Aim of the task: Would you transcribe the data word for word?
########################################
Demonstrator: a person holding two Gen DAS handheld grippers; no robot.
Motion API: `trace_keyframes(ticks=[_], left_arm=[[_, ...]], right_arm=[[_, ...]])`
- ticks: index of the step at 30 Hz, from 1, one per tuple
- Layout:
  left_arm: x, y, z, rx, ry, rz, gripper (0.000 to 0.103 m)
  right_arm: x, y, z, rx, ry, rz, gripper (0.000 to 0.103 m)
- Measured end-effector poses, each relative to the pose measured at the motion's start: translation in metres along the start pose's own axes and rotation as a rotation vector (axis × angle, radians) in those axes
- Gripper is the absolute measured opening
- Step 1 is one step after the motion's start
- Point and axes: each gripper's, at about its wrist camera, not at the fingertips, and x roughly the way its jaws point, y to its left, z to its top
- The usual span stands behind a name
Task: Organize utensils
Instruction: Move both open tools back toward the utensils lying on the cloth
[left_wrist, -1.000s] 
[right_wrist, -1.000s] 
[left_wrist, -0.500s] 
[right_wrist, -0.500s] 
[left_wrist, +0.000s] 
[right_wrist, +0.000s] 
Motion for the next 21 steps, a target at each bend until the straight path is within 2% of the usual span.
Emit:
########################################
Output for this task:
Demonstrator: a person holding two Gen DAS handheld grippers; no robot.
Motion API: `trace_keyframes(ticks=[_], left_arm=[[_, ...]], right_arm=[[_, ...]])`
- ticks: index of the step at 30 Hz, from 1, one per tuple
- Layout:
  left_arm: x, y, z, rx, ry, rz, gripper (0.000 to 0.103 m)
  right_arm: x, y, z, rx, ry, rz, gripper (0.000 to 0.103 m)
- Measured end-effector poses, each relative to the pose measured at the motion's start: translation in metres along the start pose's own axes and rotation as a rotation vector (axis × angle, radians) in those axes
- Gripper is the absolute measured opening
- Step 1 is one step after the motion's start
- Point and axes: each gripper's, at about its wrist camera, not at the fingertips, and x roughly the way its jaws point, y to its left, z to its top
- The usual span stands behind a name
Task: Organize utensils
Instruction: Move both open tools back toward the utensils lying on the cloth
[left_wrist, -1.000s] 
[right_wrist, -1.000s] 
[left_wrist, -0.500s] 
[right_wrist, -0.500s] 
[left_wrist, +0.000s] 
[right_wrist, +0.000s] 
Motion for the next 21 steps, a target at each bend until the straight path is within 2% of the usual span.
Emit:

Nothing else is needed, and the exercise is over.